▸ **Work request**
For this exercise, repeat the whole listing below exactly. Leave the pictures out.

▸ **Material provided**
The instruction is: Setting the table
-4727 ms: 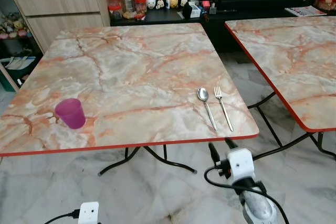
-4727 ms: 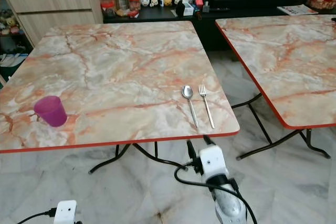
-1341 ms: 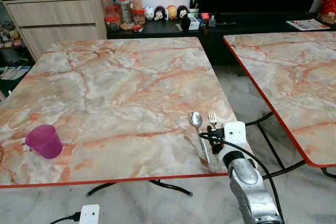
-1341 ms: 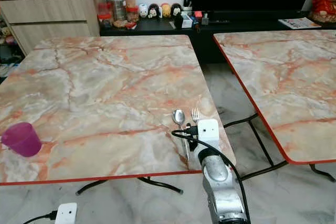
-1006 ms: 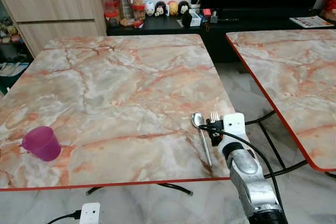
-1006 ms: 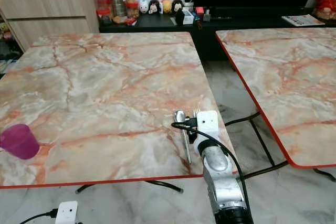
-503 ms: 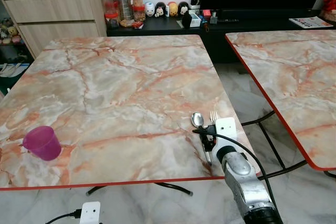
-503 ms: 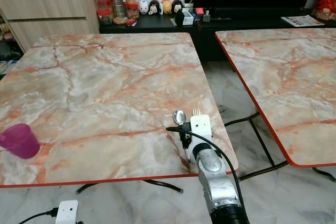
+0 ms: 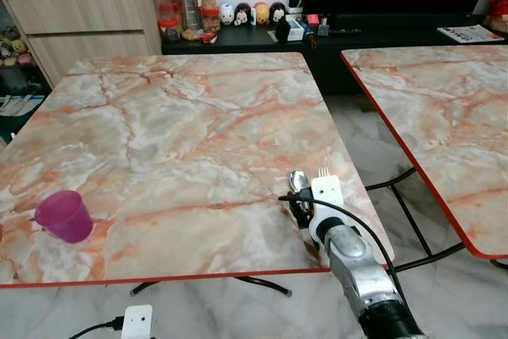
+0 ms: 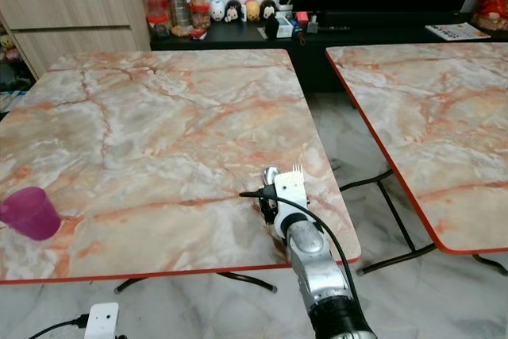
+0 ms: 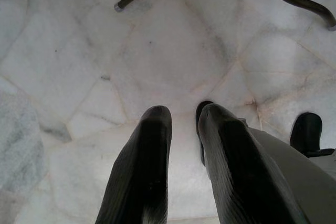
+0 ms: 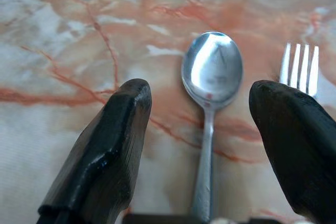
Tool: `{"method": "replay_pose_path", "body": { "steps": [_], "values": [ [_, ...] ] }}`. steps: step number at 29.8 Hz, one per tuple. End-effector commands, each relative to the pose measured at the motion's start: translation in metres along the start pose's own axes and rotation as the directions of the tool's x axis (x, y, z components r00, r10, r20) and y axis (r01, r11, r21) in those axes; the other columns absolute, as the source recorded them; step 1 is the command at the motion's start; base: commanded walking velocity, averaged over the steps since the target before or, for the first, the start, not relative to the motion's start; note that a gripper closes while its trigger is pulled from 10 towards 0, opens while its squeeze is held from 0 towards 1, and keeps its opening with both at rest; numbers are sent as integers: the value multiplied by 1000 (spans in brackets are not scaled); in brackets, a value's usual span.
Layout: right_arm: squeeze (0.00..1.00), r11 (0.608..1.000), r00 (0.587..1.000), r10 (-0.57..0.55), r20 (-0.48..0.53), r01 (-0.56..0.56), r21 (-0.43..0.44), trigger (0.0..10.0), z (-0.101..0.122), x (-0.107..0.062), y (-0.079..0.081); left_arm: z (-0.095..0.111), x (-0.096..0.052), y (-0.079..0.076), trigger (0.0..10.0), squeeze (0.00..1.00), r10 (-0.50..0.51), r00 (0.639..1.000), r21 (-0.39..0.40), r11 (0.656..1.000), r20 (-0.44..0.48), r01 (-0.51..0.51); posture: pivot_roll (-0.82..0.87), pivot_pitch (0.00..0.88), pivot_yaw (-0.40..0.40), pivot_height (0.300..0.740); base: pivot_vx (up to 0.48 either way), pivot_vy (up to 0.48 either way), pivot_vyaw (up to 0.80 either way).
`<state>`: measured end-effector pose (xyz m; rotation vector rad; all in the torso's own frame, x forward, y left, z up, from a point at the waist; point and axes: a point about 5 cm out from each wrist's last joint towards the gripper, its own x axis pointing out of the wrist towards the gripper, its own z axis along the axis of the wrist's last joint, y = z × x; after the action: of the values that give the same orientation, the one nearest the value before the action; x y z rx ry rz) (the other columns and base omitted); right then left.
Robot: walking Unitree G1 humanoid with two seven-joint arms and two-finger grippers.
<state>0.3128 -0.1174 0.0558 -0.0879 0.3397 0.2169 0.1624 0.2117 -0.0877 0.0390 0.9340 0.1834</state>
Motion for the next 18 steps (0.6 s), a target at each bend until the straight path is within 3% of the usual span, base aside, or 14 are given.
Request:
{"method": "replay_pose_path", "body": {
  "steps": [1, 10, 18],
  "values": [
    [0, 1000, 1000, 10, 5, -10, -7, 10000, 2, 2, 2, -1, 0, 1, 10000, 0, 6, 1000, -3, 1000, -9, -6, -1, 0, -16, 732, 0, 0, 0],
    [0, 998, 998, -56, -17, 56, 38, 10000, -1, 4, -4, -2, 0, 2, 10000, 0, 4, 1000, -6, 1000, -16, -4, -1, 0, -14, 732, 0, 0, 0],
    [0, 999, 997, -33, -70, 35, 36, 10000, -15, 3, -1, -4, 0, 2, 10000, 0, 4, 1000, -7, 1000, -23, -4, 3, 0, -14, 732, 0, 0, 0]
  ]
}}
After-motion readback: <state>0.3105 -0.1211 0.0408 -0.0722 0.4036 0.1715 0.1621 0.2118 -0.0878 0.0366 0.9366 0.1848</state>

▸ **Expected answer**
The instruction is: Setting the table
-4727 ms: 
-4727 ms: 
-1341 ms: 
-1341 ms: 
-1006 ms: 
-1006 ms: 
-503 ms: 
-503 ms: 
+0 ms: 
+0 ms: 
+0 ms: 
+0 ms: 
Tool: `{"method": "replay_pose_path", "body": { "steps": [_], "values": [ [_, ...] ] }}`. steps: step number at 29.8 Hz, one per tuple. End-effector commands, each relative to the pose measured at the motion's start: translation in metres along the start pose's own axes and rotation as the directions of the tool's x axis (x, y, z components r00, r10, r20) and y axis (r01, r11, r21) in those axes; the other columns absolute, as the source recorded them; step 1 is the command at the motion's start; base: commanded walking velocity, averaged over the steps since the target before or, for the first, the start, not relative to the motion's start; note that a gripper closes while its trigger is pulled from 10 towards 0, opens while its squeeze is held from 0 towards 1, and keeps its opening with both at rest; numbers are sent as integers: the value multiplied by 1000 (spans in brackets are not scaled); in brackets, a value's usual span.
Layout: right_arm: squeeze (0.00..1.00), r11 (0.608..1.000), r00 (0.587..1.000), r10 (-0.57..0.55), r20 (-0.48..0.53), r01 (-0.56..0.56), r21 (-0.43..0.44), trigger (0.0..10.0), z (-0.101..0.122), x (-0.107..0.062), y (-0.079..0.081); left_arm: z (-0.095..0.111), x (-0.096..0.052), y (-0.079..0.076), trigger (0.0..10.0), squeeze (0.00..1.00), r10 (-0.50..0.51), r00 (0.639..1.000), r21 (-0.39..0.40), r11 (0.656..1.000), r20 (-0.44..0.48), r01 (-0.51..0.51); posture: pivot_roll (-0.82..0.87), pivot_pitch (0.00..0.88), pivot_yaw (-0.40..0.40), pivot_height (0.300..0.740); base: pivot_vx (up to 0.48 either way), pivot_vy (up to 0.48 either way), pivot_vyaw (up to 0.80 either way).
`<state>`: measured end-effector pose (xyz m; rotation vector rad; all in the torso's own frame, x forward, y left, z up, from a point at the waist; point and axes: a point about 5 cm out from each wrist's last joint towards the gripper, its own x axis pointing out of the wrist towards the gripper, its own z axis along the axis of the wrist's last joint, y = z × x; after the action: of the values that give the same orientation, the one nearest the value before the action; x y z rx ry rz) (the other columns and base omitted); right then left.
Robot: walking Unitree G1 humanoid with two seven-joint arms and two-finger grippers.
<state>0.3128 -0.1174 0.0558 -0.0879 0.3397 0.2169 0.1624 0.2117 -0.0877 0.0390 0.9340 0.1834</state>
Motion for the next 18 steps (0.6 s), a target at each bend until the straight path is within 3% of the usual span, base aside, or 14 are given.
Request:
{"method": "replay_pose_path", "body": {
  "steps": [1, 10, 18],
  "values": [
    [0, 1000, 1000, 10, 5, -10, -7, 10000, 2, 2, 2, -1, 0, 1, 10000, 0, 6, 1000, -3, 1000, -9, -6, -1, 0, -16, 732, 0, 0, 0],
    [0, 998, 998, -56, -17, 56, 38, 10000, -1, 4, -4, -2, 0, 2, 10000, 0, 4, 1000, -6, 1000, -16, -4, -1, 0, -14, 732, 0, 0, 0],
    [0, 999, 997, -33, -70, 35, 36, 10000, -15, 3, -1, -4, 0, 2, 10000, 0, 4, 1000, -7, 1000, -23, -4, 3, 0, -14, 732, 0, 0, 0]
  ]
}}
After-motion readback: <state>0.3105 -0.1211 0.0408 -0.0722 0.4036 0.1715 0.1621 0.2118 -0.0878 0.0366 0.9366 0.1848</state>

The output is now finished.